Etrange objet en vérité que cette compilation d’instrumentaux de Dan Nakamura alias The Automator, l’architecte sonique du premier Dr. Octagon (le seul valable, méfiez-vous des imitations allemandes), sur lesquels pose un aréopage hétéroclite de rappers dont on a rarement vu les noms accolés : Fabolous et Ghostface, E-40 et les A Tribe Called Quest période Midnight Marauders ressuscités le temps d’un remix. Tout ça pour une célébration sans mélange du ballon orange siglé Spalding. Car, davantage que la « bande originale du jeu », concept aussi creux que les « musiques inspirées du film » qui fondent tant de mauvaises compilations de rap, Dan The Automator Presents 2K7 se présente en fait comme un concept-album de hip-hop entièrement dédié au basket-ball. Tous les titres tournent autour du jeu, de ses règles, de ses défis, et le plus étonnant est sans doute que, dans l’ensemble, ça marche.
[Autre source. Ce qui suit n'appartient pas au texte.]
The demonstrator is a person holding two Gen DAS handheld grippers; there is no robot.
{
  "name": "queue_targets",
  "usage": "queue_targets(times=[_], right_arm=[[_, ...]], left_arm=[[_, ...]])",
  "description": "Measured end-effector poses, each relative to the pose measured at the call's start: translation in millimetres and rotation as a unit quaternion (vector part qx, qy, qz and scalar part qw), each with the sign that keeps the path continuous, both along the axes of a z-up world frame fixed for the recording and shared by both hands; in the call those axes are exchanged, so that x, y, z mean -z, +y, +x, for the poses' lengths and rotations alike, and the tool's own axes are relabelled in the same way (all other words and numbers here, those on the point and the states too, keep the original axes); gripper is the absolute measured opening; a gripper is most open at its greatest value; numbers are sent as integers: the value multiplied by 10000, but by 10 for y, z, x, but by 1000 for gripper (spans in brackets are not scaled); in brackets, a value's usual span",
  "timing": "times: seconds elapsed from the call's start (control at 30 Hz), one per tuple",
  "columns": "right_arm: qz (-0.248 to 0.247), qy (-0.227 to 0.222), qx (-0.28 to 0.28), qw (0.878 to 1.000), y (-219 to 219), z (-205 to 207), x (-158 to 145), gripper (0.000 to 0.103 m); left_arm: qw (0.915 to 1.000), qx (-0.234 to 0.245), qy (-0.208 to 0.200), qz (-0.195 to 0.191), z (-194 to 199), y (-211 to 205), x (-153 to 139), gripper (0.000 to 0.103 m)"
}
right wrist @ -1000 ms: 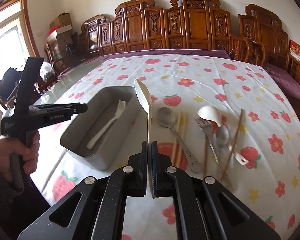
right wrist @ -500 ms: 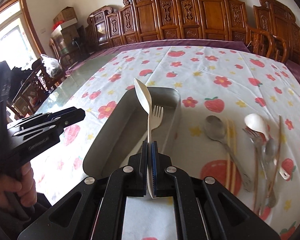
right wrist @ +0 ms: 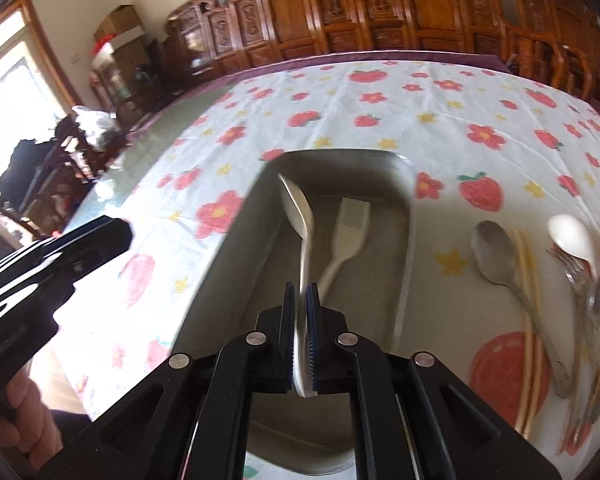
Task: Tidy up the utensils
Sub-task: 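Lower the white plastic spoon into the tray beside the fork, open right tool, then grasp the steel spoon by its handle with the right tool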
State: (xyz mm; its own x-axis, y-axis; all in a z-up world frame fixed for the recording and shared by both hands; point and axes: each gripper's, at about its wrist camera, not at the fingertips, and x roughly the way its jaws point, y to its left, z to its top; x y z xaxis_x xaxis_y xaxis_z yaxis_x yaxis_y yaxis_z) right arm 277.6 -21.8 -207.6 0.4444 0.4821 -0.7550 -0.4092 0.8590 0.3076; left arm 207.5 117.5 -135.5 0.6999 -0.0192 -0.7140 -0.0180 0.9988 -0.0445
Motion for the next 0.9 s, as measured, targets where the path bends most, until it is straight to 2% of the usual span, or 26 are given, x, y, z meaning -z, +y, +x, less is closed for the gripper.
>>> queue_targets(times=[0.2, 0.3, 0.37, 0.47, 0.63, 0.83, 0.9], right_arm=[[-94, -292, -184, 9994, -59, -153, -97, 9], [-242, -634, -154, 9976, -340, -273, -245, 9], [-296, -756, -103, 9966, -523, -316, -296, 9], [-482, -929, 26, 9945, -850, -381, -355, 9], [-872, -1095, 234, 9899, -1312, -426, -320, 9], [-1066, -871, 366, 9898, -1661, -289, -102, 9], [-1115, -793, 321, 9901, -1671, -228, -22, 16]], left_arm=[[10000, 50, -59, 33, -23, -48, -31, 28], [9999, 111, -93, 29, -42, -117, -41, 35], [9998, 184, -123, 32, -60, -192, -47, 53], [9993, 312, -178, 99, -87, -326, -54, 68], [9982, 545, -228, 79, -118, -544, -53, 72], [9968, 749, -248, 132, -138, -786, -22, 76], [9965, 795, -227, 154, -142, -848, 3, 76]])
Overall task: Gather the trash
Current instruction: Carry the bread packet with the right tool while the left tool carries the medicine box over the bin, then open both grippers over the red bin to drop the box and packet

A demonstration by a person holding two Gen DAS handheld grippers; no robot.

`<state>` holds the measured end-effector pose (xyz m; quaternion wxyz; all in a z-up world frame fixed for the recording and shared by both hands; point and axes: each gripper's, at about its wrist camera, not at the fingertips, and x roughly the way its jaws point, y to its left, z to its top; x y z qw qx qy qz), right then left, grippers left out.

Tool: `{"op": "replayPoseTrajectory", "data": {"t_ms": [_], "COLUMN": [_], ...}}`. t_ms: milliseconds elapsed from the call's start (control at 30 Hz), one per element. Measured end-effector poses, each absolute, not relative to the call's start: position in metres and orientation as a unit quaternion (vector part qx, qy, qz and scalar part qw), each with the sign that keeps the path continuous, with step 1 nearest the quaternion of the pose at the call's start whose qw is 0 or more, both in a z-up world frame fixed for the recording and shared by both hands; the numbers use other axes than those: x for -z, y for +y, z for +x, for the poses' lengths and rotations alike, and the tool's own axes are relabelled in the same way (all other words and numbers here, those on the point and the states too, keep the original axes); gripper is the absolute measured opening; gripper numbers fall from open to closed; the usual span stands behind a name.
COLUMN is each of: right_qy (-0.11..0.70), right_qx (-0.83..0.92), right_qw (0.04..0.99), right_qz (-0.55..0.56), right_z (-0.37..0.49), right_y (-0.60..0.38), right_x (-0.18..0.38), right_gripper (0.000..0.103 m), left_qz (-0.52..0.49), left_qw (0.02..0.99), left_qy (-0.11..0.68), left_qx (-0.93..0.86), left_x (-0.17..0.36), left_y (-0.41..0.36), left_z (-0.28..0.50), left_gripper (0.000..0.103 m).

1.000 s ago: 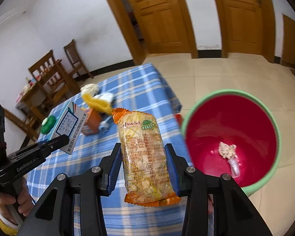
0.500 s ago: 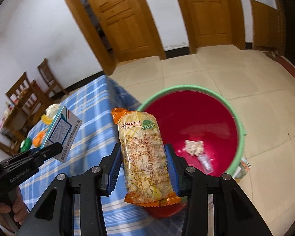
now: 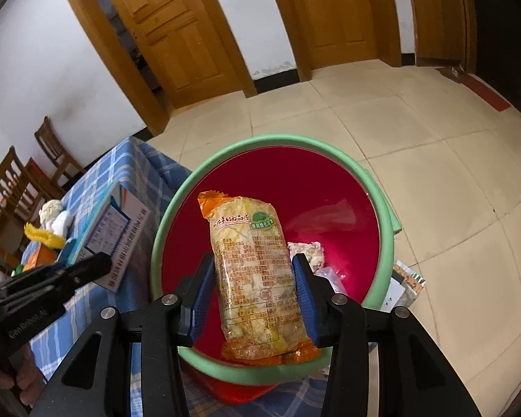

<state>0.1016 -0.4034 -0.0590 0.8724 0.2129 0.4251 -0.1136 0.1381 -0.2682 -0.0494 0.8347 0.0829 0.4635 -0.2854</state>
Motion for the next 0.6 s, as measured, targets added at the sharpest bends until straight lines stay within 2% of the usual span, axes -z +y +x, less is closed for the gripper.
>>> {"op": "replayPoseTrajectory", "data": {"t_ms": [200,367,433,500,600], "right_qy": [0.428,0.422,0.421,0.420,0.420], "right_qx": [0.118,0.127,0.130,0.132,0.134], "right_qw": [0.869,0.871,0.872,0.872,0.872], "right_qz": [0.220,0.215,0.213,0.213,0.212], "right_z": [0.104,0.101,0.100,0.098,0.098], "right_y": [-0.406,-0.408,-0.407,-0.408,-0.406], "right_x": [0.063,0.060,0.059,0.058,0.057], "right_gripper": [0.048,0.056,0.056,0.056,0.057], "left_qz": [0.089,0.089,0.087,0.084,0.085], "left_qw": [0.829,0.824,0.822,0.824,0.829], "left_qy": [0.460,0.463,0.465,0.465,0.459], "left_qx": [0.306,0.316,0.317,0.313,0.307], "left_x": [0.049,0.053,0.053,0.052,0.049], "left_y": [-0.287,-0.298,-0.299,-0.300,-0.297], "left_z": [0.140,0.142,0.142,0.142,0.140], "left_gripper": [0.018,0.019,0.025,0.041,0.043]}}
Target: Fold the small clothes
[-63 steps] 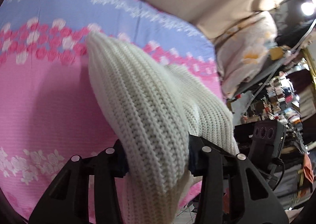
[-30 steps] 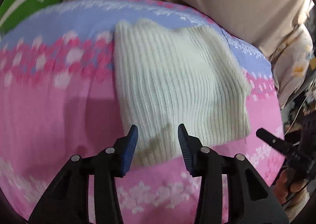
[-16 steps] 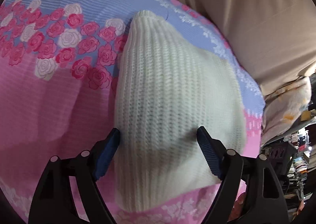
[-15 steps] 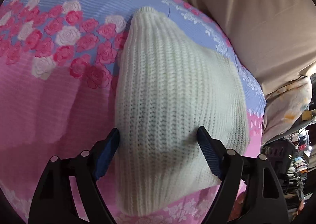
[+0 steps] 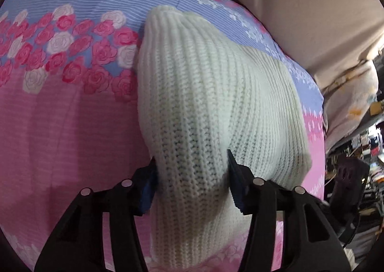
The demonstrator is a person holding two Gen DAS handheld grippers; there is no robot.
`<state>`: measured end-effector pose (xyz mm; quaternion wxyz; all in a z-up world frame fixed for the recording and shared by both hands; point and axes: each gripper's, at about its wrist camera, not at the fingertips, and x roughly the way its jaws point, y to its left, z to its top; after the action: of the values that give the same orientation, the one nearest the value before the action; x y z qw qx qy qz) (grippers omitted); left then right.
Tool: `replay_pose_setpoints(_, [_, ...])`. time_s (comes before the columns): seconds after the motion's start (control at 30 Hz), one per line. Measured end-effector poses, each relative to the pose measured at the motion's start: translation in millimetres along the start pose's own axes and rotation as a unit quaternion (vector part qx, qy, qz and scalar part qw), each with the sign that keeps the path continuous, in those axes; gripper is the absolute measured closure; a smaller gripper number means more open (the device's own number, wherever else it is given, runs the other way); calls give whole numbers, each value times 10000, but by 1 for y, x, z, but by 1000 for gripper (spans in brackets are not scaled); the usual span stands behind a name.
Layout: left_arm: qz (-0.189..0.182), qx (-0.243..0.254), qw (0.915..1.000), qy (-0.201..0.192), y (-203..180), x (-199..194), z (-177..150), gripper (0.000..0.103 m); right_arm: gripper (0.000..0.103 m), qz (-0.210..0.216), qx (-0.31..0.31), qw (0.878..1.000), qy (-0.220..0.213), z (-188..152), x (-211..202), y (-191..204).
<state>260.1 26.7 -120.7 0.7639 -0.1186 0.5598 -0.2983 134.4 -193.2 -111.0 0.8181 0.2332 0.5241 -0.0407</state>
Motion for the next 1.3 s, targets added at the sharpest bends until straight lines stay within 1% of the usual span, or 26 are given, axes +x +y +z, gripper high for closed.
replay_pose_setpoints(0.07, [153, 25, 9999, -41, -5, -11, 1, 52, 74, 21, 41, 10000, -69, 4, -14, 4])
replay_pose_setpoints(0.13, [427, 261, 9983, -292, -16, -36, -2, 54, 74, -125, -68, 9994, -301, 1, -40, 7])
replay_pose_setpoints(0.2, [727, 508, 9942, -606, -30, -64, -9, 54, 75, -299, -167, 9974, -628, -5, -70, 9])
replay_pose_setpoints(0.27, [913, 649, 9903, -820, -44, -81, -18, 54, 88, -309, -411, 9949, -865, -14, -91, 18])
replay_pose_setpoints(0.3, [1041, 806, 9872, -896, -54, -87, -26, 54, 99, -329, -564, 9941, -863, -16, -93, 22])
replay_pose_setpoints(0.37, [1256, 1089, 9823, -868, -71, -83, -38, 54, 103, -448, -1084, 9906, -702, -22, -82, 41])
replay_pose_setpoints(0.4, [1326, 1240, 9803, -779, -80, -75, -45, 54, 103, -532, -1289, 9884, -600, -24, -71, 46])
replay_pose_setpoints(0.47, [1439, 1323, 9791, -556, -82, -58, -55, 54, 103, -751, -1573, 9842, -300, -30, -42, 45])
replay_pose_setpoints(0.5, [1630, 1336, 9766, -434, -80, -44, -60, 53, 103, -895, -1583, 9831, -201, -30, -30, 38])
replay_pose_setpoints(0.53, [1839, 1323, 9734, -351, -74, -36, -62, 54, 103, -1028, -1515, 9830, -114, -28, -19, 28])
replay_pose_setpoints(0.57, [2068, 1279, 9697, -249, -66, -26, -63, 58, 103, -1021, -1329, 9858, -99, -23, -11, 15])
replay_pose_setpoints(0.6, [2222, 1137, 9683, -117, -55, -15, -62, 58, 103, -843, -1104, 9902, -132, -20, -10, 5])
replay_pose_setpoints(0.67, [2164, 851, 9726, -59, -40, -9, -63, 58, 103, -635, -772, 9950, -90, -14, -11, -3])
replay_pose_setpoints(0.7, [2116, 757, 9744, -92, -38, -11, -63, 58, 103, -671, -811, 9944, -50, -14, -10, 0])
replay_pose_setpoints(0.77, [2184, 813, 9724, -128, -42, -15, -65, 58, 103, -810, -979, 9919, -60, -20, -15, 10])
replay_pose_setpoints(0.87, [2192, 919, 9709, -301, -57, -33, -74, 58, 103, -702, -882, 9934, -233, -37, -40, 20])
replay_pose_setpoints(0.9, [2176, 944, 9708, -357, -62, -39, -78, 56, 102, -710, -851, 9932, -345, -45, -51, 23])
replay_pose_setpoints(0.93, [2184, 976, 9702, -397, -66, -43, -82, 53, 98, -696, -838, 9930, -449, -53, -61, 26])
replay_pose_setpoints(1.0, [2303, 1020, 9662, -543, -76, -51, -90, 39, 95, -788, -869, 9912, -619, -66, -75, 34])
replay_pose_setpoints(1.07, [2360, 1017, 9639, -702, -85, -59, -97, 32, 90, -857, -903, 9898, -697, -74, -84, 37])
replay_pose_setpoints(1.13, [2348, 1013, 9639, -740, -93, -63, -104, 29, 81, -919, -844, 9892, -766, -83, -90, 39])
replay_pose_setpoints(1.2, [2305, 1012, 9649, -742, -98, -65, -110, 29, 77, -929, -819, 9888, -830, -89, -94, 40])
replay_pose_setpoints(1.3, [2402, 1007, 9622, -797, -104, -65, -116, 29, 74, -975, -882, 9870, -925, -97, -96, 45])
Ca marche dès que les morceaux épousent cette rapidité intrinsèque au basket qui en fait un jeu beaucoup plus rythmé que le football, par exemple. Bel exemple avec le titre de Rhymefest, Bang the ball, sur lequel Dan The Automator fait apparaître tout à coup au milieu de ses rythmiques hachées de piano le bruit d’une balle qui frappe le sol, breakbeat organique qui renvoie tout à la fois aux débuts du hip-hop (cf. la fascination des premiers B-Boys pour le funk concret du Kraftwerk de Trans Europe express / Metal on metal) et à la formidable émergence concomitante des stars de la NBA et des stars du rap dans les années 1980-90. Et The Automator confirme le bien-fondé de son parti-pris sportivo-musical à chaque fois qu’il offre à ses invités ces productions syncopées qui, à l’approche du panier, réveillent les fantômes glorieux du Cold Chilling de Marley Marl -voir les beats rehaussés de samples de Don’t hate the player, la basse écrasée de Champions ou Here comes the champ et ses cuivres ruisselants.
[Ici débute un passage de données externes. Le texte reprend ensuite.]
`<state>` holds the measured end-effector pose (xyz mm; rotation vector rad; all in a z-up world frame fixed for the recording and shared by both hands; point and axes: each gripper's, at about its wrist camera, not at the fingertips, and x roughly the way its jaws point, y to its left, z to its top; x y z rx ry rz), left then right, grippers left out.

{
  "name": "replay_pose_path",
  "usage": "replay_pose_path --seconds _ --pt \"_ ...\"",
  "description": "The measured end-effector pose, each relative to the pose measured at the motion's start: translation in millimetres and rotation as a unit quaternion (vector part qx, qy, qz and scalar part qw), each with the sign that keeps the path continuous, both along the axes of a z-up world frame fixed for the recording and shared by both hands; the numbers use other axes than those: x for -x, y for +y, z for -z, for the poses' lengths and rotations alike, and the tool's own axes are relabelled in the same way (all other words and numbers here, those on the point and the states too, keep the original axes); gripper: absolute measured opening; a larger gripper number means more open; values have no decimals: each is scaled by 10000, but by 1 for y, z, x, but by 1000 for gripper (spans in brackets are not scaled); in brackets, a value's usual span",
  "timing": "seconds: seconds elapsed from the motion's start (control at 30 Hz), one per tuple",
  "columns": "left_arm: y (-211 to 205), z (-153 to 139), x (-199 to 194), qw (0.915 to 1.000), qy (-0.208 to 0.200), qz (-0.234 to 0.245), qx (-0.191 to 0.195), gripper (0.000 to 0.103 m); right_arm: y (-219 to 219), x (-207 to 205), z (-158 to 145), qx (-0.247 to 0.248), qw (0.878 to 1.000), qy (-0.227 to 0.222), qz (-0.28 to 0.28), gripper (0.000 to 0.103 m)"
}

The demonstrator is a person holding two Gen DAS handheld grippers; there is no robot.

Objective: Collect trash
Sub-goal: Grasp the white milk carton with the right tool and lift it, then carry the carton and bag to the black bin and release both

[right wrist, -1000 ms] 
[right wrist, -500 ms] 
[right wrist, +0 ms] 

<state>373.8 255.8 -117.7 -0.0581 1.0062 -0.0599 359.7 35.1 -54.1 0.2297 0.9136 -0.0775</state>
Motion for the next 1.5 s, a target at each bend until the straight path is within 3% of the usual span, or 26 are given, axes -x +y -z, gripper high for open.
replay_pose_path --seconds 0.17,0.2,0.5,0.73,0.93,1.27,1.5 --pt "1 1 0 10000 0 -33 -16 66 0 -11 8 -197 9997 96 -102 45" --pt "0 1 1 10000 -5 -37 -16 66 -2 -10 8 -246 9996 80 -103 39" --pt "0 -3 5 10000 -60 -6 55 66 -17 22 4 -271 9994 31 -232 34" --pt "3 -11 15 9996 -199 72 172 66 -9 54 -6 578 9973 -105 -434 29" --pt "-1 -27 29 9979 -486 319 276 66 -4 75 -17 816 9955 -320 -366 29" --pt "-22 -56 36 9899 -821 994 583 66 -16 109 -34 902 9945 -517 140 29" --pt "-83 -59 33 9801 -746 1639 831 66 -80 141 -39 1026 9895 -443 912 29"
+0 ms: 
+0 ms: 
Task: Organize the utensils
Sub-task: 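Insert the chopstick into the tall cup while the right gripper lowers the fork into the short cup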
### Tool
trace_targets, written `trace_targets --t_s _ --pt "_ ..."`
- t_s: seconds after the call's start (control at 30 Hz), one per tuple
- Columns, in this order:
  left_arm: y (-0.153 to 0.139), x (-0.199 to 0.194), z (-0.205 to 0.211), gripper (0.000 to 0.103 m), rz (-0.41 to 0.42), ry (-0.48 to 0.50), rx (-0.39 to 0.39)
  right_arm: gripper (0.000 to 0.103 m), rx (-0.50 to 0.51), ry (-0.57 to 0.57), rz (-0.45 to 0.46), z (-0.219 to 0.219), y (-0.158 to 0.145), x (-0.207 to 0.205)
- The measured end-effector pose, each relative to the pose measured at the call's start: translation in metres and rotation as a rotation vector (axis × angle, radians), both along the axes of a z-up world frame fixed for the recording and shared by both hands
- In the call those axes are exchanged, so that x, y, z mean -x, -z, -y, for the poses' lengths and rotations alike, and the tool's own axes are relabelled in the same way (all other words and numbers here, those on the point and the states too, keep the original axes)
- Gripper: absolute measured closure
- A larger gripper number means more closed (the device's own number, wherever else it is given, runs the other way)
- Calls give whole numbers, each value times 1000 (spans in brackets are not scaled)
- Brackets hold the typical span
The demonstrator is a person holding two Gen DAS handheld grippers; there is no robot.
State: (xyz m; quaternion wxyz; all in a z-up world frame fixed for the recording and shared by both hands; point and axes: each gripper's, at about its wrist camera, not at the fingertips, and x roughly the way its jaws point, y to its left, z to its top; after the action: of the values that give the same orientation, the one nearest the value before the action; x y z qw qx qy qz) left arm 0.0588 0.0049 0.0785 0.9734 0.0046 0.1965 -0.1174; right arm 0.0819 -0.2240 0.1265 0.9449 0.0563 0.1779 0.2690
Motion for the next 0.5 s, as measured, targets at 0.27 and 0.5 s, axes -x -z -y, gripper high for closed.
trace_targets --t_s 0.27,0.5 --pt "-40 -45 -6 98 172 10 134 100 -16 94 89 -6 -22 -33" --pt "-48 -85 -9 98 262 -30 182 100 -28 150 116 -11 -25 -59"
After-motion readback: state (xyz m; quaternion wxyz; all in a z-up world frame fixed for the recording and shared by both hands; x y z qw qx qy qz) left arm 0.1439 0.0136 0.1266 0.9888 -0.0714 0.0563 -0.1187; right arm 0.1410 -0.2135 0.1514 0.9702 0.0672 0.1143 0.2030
Mais le pari ne serait pas tenu si ses hôtes n’étaient pas eux-mêmes inspirés par cet exercice de style en basket-rap. C’est, d’abord, Lupe Fiasco, le petit génie de Chicago, la nouvelle huitième merveille du rap, qui confirme son statut de nouveau Nas -en attendant son prochain Food and liquor déjà multi-bootleggé sur Internet- en s’envolant avec vitesse et légèreté sur le bien nommé Catch me (avec Rakaa des Dilated Peoples, qui effectivement ne le rattrape jamais) ; c’est Rhymefest, dont les rimes à la limite de l’essoufflement sur Bang the ball célèbrent sans mélange les bonds de la balle orange -en cela bien en phase avec les beats Spalding de Dan Nakamura- au milieu des corps qui virevoltent, s’évitent ou s’entrechoquent à l’approche de la raquette ; ce sont les Hieroglyphics qui s’échangent le micro comme d’autres le ballon, d’un haut parleur à l’autre, en scandant leur sagesse streetball sur Don’t hate the player (« … hate the game ») ; et tant pis si les Tribe Called Quest parlent plus de hip-hop que de basket : leur Lyrics to go remixé est un régal pour la mémoire, et pour l’oreille.

Et puisqu’on parle de basket, l’album pèche aussi par quelques temps morts, entre deux phases de jeu intenses de part et d’autre de la vitre du studio : The Automator n’est pas toujours inspiré : son electro hyphy pour E-40 et San Quinn (Baller blockin’), est nettement moins convaincante dans le genre que celle de Dj Shadow. Il devient même quelconque lorsqu’il ralentit le jeu ; il faut alors toute la flexibilité d’un Ghostface pour repêcher tant bien que mal _2K007, ce que ni Fabulous (Ball till you fall), ni Slim Thug (I love this game), trop littéraux, ne parviennent à faire.

Mais ces chutes d’intensité n’oblitèrent pas la réussite d’ensemble de Dan The Automator presents 2K7, qui convainc surtout par sa cohérence d’ensemble, par sa capacité à traiter son thème sans lasser (presque) tout le long de ses 13 titres. Comme le disait Chuck D, donc : « Boum, boum, quatre passes et un panier ! ».